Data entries
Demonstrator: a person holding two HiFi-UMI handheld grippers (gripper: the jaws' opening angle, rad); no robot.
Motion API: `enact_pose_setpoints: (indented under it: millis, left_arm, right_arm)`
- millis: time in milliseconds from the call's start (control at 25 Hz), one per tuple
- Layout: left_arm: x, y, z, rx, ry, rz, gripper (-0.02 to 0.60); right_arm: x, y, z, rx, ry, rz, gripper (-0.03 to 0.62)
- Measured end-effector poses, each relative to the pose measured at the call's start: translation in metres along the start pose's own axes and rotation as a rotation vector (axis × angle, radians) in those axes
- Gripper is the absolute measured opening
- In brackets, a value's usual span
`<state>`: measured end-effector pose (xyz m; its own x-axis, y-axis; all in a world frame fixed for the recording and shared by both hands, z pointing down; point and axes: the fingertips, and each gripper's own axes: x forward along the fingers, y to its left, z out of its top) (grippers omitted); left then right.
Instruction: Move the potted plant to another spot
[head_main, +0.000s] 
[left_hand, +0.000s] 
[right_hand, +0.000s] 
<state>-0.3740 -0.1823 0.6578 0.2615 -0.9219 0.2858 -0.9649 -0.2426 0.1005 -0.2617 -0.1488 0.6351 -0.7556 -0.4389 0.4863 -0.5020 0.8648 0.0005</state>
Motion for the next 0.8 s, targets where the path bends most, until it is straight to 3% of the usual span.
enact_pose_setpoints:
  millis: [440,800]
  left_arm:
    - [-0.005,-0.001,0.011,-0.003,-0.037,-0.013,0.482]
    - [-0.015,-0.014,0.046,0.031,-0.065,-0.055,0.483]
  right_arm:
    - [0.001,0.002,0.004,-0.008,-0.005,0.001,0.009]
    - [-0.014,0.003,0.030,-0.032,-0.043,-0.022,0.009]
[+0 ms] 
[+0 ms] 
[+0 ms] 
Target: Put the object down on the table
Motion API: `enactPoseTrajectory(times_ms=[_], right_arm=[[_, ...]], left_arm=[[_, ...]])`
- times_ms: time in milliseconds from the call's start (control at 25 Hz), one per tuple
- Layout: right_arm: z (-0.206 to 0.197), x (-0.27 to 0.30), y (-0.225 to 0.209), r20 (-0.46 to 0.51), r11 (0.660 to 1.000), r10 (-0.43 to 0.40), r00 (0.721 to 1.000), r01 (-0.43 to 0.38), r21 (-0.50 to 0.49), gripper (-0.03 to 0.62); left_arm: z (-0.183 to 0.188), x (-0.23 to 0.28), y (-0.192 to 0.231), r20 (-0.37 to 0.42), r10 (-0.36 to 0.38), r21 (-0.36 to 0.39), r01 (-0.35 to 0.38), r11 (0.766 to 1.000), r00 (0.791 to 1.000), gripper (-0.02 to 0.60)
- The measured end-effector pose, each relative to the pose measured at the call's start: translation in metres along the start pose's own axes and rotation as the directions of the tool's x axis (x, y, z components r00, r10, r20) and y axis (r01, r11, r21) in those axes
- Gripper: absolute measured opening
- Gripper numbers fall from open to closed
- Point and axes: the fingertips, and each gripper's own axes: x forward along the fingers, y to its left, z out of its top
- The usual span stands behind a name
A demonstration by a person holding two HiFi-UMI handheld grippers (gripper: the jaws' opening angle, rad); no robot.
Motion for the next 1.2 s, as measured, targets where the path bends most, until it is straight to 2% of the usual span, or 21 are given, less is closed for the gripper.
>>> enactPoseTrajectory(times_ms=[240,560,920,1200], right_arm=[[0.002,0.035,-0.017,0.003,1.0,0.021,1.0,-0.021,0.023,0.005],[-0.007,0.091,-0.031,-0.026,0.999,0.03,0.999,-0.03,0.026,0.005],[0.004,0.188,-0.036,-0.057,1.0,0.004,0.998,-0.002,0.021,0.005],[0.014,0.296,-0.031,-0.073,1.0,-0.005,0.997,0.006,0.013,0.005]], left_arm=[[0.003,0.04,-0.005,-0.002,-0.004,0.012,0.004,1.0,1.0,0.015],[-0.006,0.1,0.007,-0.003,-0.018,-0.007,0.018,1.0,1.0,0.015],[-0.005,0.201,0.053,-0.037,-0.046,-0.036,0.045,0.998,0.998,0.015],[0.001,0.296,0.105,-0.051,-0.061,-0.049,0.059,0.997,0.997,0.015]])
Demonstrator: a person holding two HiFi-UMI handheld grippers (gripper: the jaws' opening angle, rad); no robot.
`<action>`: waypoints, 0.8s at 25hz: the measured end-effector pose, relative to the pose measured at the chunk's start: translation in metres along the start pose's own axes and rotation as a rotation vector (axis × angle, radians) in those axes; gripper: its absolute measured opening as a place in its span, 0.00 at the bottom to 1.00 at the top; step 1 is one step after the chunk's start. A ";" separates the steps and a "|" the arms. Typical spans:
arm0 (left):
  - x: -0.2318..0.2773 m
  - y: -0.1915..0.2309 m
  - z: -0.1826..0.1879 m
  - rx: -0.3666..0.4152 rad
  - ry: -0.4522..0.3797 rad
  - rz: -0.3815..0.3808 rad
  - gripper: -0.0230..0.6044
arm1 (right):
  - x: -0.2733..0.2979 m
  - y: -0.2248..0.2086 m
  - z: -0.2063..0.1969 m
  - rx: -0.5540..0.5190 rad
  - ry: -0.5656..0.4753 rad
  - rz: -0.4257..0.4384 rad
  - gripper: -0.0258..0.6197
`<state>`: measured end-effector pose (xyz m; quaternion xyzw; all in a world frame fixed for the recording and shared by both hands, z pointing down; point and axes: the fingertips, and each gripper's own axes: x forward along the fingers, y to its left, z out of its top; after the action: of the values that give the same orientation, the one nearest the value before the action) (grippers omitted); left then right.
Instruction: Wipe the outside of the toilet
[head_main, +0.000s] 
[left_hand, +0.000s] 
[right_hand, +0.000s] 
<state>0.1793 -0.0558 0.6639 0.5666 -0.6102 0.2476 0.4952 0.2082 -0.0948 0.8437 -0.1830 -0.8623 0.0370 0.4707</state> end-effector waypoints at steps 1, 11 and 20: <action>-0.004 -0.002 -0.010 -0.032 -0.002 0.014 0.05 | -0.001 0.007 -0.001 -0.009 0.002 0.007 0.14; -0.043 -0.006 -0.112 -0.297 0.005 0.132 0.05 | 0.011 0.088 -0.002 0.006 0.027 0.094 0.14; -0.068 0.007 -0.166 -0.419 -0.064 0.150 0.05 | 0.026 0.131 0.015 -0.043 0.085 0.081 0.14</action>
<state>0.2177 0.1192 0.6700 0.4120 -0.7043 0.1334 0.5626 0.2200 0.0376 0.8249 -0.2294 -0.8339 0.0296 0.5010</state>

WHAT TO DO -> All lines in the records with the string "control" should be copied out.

WRITTEN RESPONSE ->
- millis: time in milliseconds from the call's start (control at 25 Hz), one per tuple
- times_ms: time in milliseconds from the call's start (control at 25 Hz), one per tuple

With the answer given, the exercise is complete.